Il plaça sa main sur la mienne qui reposait sur son bras ; il dut la sentir trembler.

« J’espère n’avoir pas été trop précipité, dit-il avec calme. Vous avez dû voir qu’il n’est pas dans mes habitudes de flatter, de dire de tendres bagatelles, ni même d’exprimer toute l’admiration que j’éprouve, et qu’un simple mot ou un regard de moi en disent plus que les phrases meilleures et les protestations plus ardentes de beaucoup d’autres hommes. »

Je dis quelque chose sur le regret que j’aurais de quitter ma mère, et mon intention de ne rien faire sans son consentement.

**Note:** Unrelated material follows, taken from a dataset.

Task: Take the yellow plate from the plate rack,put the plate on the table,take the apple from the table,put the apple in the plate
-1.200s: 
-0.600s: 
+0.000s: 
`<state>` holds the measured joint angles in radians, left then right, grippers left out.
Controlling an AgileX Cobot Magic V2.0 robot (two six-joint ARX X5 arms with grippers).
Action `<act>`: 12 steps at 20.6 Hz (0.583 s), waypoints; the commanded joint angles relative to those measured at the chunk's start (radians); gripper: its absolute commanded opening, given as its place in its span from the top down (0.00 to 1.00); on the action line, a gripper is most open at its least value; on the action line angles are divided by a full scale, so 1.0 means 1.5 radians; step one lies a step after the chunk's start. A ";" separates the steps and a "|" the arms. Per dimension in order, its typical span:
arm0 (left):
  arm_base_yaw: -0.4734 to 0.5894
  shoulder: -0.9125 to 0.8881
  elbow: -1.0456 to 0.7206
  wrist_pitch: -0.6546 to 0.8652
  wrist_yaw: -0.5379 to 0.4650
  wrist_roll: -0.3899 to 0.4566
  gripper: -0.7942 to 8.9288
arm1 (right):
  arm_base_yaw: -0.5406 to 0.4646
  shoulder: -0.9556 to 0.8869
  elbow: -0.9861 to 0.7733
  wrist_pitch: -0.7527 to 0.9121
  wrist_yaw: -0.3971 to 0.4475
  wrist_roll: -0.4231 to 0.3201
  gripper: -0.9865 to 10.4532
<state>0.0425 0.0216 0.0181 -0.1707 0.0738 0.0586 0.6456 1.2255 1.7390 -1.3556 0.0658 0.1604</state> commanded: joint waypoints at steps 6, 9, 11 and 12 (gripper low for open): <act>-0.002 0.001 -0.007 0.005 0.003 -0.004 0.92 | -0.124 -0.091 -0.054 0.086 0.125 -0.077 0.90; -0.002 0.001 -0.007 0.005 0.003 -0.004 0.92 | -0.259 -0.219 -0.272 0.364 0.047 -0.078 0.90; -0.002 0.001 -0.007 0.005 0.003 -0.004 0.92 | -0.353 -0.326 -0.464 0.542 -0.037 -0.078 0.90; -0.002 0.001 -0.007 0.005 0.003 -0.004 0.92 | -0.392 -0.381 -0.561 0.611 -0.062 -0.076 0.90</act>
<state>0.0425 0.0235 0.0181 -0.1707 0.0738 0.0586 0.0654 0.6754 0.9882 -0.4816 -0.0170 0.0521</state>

« J’ai tout arrangé avec votre mère pendant que vous mettiez votre chapeau, répondit-il. Elle m’a dit que j’avais son consentement si je pouvais obtenir le vôtre. Je lui ai demandé, dans le cas où je serais assez heureux pour être agréé de vous, de venir habiter avec nous, car j’étais sûr que cela vous ferait plaisir. Mais elle a refusé, disant qu’elle pouvait maintenant employer une aide, et continuerait son école jusqu’à ce qu’elle pût acheter une annuité suffisante pour vivre confortablement chez elle ; qu’en attendant, elle passerait ses vacances alternativement avec nous et avec votre sœur, et serait très-contente de nous voir heureux. J’ai donc levé toutes vos objections à propos de votre mère ; en avez-vous d’autres ?

— Non, aucune !

— Vous m’aimez donc ? dit-il en me pressant tendrement la main.

— Oui. »


*


Je m’arrête ici. Mon journal, dans lequel j’ai recueilli la matière de ces pages, ne va guère plus loin. Je pourrais passer en revue encore plusieurs années de ma vie ; mais je me contenterai de dire en finissant que je n’oublierai jamais cette belle soirée d’été, que je me souviendrai toujours avec plaisir de cette colline abrupte, du bord de ce précipice où nous nous tenions tous deux, regardant le splendide soleil couchant réfléchi dans l’onde calme à nos pieds ; nos cœurs remplis de reconnaissance envers le ciel, et débordant de bonheur et d’amour au point de ne pouvoir parler.